Percebe-se que a cultura escravocrata ainda persiste em terras brasileiras.
Ela quer se tornar natural e, há muito tempo, busca o amparo legal. Entretanto, apesar da esperança de dias melhores se abalar diante de cenário tão sombrio, devemos nos guiar sempre pela luz da Constituição, cabendo às instituições fazer valer os princípios basilares da Carta Maior e, à população, exigir que a sua vontade seja respeitada.

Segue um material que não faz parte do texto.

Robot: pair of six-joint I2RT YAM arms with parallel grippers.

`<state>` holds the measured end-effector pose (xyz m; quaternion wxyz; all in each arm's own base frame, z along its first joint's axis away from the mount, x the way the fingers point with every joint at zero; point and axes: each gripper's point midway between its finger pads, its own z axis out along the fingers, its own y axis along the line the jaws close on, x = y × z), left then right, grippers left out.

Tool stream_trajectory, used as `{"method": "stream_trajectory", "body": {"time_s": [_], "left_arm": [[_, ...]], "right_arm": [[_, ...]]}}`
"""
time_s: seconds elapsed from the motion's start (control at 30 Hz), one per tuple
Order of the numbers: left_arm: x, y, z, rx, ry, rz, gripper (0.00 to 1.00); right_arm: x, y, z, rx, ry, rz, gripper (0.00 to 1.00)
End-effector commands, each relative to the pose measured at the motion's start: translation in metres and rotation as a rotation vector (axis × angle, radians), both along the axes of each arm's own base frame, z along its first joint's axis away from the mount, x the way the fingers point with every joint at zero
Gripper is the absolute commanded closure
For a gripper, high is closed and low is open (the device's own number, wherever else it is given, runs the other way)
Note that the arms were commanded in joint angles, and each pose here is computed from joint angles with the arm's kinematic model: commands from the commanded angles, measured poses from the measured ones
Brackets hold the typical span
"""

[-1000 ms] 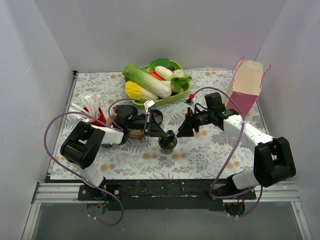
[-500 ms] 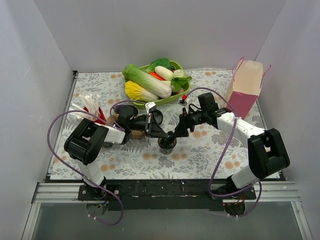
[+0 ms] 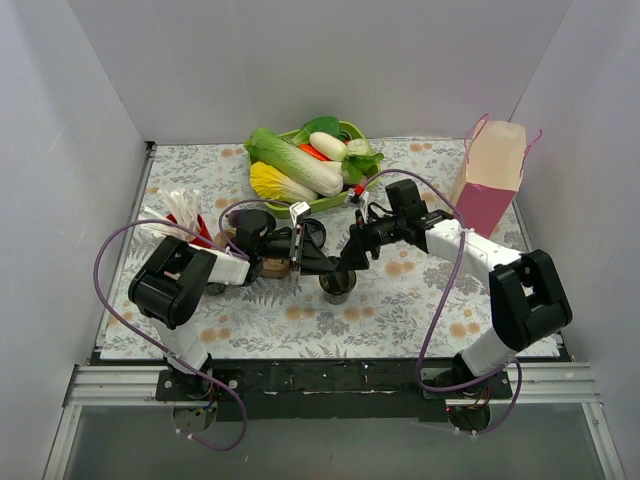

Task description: Pack the takeout coffee

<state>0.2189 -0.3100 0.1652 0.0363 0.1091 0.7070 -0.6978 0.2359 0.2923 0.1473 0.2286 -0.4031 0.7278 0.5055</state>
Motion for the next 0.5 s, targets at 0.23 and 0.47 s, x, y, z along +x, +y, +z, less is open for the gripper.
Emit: {"method": "stream_trajectory", "body": {"time_s": [0.23,0.47], "left_arm": [[0.016,0.003,0.007,0.056,-0.067,0.048,0.60],[0.020,0.004,-0.002,0.118,-0.086,0.061,0.60]], "right_arm": [[0.012,0.014,0.015,0.030,-0.066,0.013,0.24],[0.013,0.014,0.013,0.017,-0.068,0.004,0.25]]}}
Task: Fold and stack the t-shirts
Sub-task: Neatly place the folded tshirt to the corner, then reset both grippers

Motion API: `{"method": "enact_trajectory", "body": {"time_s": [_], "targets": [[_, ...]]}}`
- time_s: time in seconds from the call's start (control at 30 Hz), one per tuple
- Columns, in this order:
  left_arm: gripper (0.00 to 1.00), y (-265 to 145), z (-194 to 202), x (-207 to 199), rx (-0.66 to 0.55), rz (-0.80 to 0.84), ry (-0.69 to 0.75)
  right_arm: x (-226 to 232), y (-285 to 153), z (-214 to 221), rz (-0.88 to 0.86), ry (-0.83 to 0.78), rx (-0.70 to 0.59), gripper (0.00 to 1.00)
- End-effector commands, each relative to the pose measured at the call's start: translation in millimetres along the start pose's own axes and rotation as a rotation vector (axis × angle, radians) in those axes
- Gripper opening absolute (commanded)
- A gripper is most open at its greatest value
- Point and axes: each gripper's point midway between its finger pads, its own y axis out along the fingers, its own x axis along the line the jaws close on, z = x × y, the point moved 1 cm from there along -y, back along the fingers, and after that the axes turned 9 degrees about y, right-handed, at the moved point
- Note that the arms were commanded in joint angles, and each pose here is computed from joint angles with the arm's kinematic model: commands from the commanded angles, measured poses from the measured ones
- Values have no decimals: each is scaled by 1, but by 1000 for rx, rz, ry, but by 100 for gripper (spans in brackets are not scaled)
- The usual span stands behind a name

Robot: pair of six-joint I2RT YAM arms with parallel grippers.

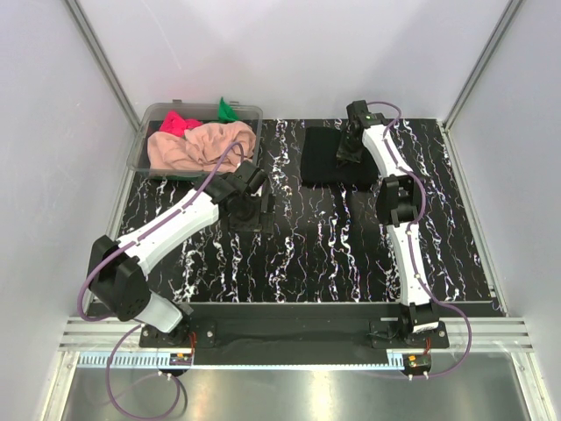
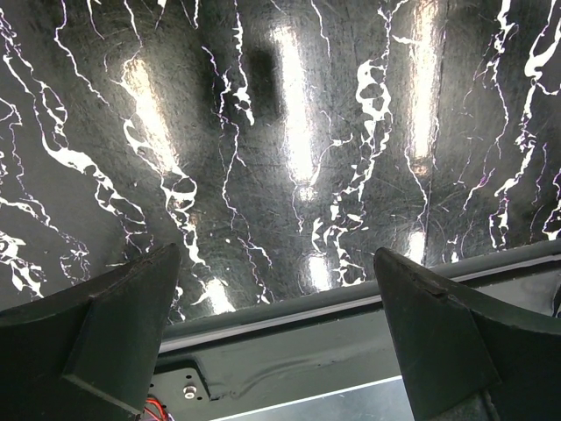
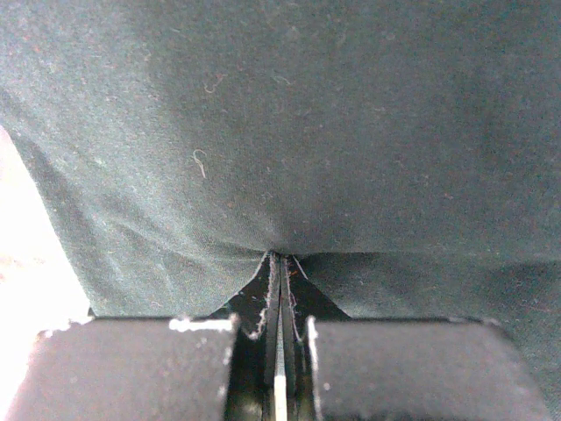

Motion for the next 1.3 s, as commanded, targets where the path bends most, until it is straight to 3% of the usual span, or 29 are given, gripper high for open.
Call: {"method": "enact_trajectory", "body": {"time_s": [0.0,0.27,0.4,0.6,0.77,0.9,1.07,1.1,1.13,1.17,1.2,1.23,1.27], "targets": [[99,0,-10,-6,-40,33,-6,-27,17,-11,53,15,-14,0],[99,3,-11,-8,-35,39,-8,-38,15,-28,33,26,-33,0],[99,4,-11,-10,-33,43,-14,-23,3,-29,-52,9,-23,23],[99,-3,-13,-10,-57,53,-18,8,-49,-34,-178,17,-44,38],[99,-12,-8,-11,-68,78,-24,28,-89,-34,-232,19,-68,39],[99,-19,-5,-12,-86,94,-37,36,-111,-27,-242,22,-55,34],[99,-43,-10,7,-179,9,-59,80,-222,-5,-352,-43,-161,30],[99,-50,-12,14,-204,-24,-74,98,-239,12,-387,-85,-178,32],[99,-59,-14,28,-237,-98,-89,103,-260,28,-429,-69,-182,41],[99,-75,-19,33,-288,-117,-105,106,-263,44,-464,-31,-120,58],[99,-85,-20,42,-321,-160,-125,117,-271,78,-596,-10,71,76],[99,-96,-17,59,-338,-250,-164,111,-260,115,-591,62,246,74],[99,-110,-16,65,-371,-266,-172,115,-265,141,-598,59,304,70]]}}
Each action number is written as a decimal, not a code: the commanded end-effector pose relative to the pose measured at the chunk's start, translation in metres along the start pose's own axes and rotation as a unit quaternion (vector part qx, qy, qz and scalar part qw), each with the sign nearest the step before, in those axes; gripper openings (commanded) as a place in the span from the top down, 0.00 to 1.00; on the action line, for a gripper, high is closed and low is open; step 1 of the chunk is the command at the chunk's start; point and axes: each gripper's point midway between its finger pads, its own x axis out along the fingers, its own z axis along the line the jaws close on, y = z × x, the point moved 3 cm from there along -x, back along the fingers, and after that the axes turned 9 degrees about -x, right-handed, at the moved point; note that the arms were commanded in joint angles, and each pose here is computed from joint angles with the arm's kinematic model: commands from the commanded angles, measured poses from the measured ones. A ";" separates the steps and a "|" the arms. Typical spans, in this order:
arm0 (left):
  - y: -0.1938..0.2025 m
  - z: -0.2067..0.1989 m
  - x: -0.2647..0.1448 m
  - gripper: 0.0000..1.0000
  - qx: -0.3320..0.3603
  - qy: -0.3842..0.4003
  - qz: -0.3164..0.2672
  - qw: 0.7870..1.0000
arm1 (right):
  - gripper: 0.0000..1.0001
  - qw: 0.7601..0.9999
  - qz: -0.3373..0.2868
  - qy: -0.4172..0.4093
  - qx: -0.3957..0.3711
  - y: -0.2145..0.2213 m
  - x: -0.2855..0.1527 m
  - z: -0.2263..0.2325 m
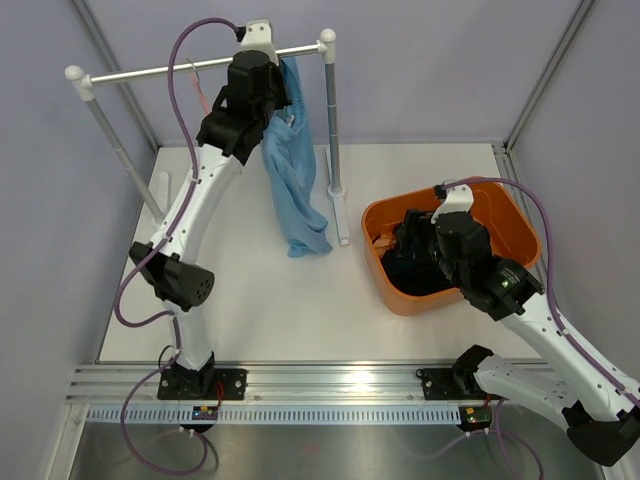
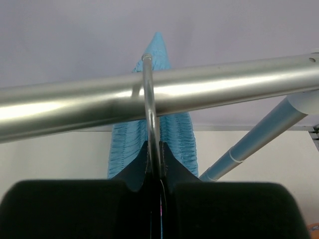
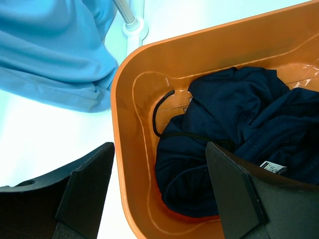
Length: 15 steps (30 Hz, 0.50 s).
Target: Remove the shorts from the hanger
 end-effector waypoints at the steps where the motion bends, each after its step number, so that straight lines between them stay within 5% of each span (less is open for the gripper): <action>1: -0.078 -0.015 -0.049 1.00 -0.009 0.059 -0.091 0.994 | 0.18 1.000 -0.014 -0.011 0.011 -0.007 0.002 0.005; 15: -0.055 -0.008 -0.062 1.00 0.020 0.063 -0.031 0.997 | 0.18 0.999 -0.024 -0.017 0.015 -0.012 0.000 0.006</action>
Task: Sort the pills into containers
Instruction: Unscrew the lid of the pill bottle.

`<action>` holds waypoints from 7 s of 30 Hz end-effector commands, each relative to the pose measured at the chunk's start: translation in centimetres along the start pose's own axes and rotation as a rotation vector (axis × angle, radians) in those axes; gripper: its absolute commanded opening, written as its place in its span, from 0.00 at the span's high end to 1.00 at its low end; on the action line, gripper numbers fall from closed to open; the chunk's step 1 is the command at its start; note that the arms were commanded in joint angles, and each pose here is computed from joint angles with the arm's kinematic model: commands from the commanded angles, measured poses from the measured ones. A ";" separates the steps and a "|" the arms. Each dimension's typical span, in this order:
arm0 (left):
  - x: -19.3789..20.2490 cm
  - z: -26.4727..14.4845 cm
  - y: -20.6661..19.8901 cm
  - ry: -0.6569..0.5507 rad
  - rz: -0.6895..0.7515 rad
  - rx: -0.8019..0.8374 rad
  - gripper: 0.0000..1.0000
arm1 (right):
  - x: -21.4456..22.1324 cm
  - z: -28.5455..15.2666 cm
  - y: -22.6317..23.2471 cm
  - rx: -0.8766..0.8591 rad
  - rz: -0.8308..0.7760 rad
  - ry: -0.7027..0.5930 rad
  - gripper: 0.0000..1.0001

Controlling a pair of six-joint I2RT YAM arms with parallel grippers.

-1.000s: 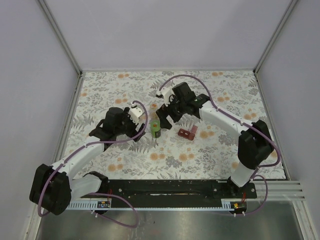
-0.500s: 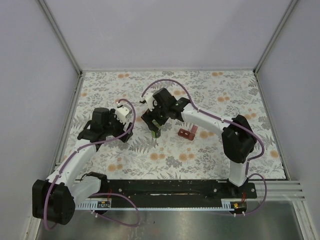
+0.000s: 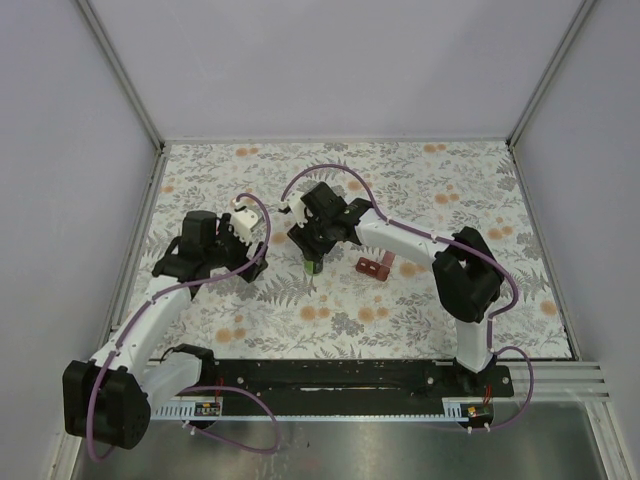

Pertinente ressaltar que os representantes do povo brasileiro, ainda que eleitos, não possuem “carta branca” para comportamentos antidemocráticos e de afronta à Constituição. Os interesses de certos grupos, arraigados no passado, jamais devem prevalecer sobre os preceitos constitucionais, como a dignidade da pessoa humana e a igualdade entre seres humanos.
Não podemos esquecer: todo o poder emana do povo (art. 1º, Par. Único, da CRFB), diante do qual sucumbem as injustiças, que por diversas roupagens buscam persistir na sociedade. Como em outros tempos, não se poderá calar um grito pela dignidade.
Cláudia Honório é Bacharel em Direito pela UFPR, Especialista em Direito Constitucional pela UniBrasil, com Aperfeiçoamento em Teoria Geral do Direito pela ABDConst, e Mestre em Direito do Estado pela UFPR; foi Procuradora do Município de Curitiba e atualmente é Procuradora do Trabalho na 9ª Região/PR.
Fabrício Gonçalves de Oliveira é Bacharel em Direito pela UFES, Especialista em Direito do Trabalho pela Universidade Gama Filho; foi Analista Judiciário – Área Judiciária, do Tribunal Regional do Trabalho da 17ª Região, exerceu o cargo de Procurador-Chefe da Procuradoria Regional do Trabalho da 23ª Região e atualmente é Procurador do Trabalho na 9ª Região/PR.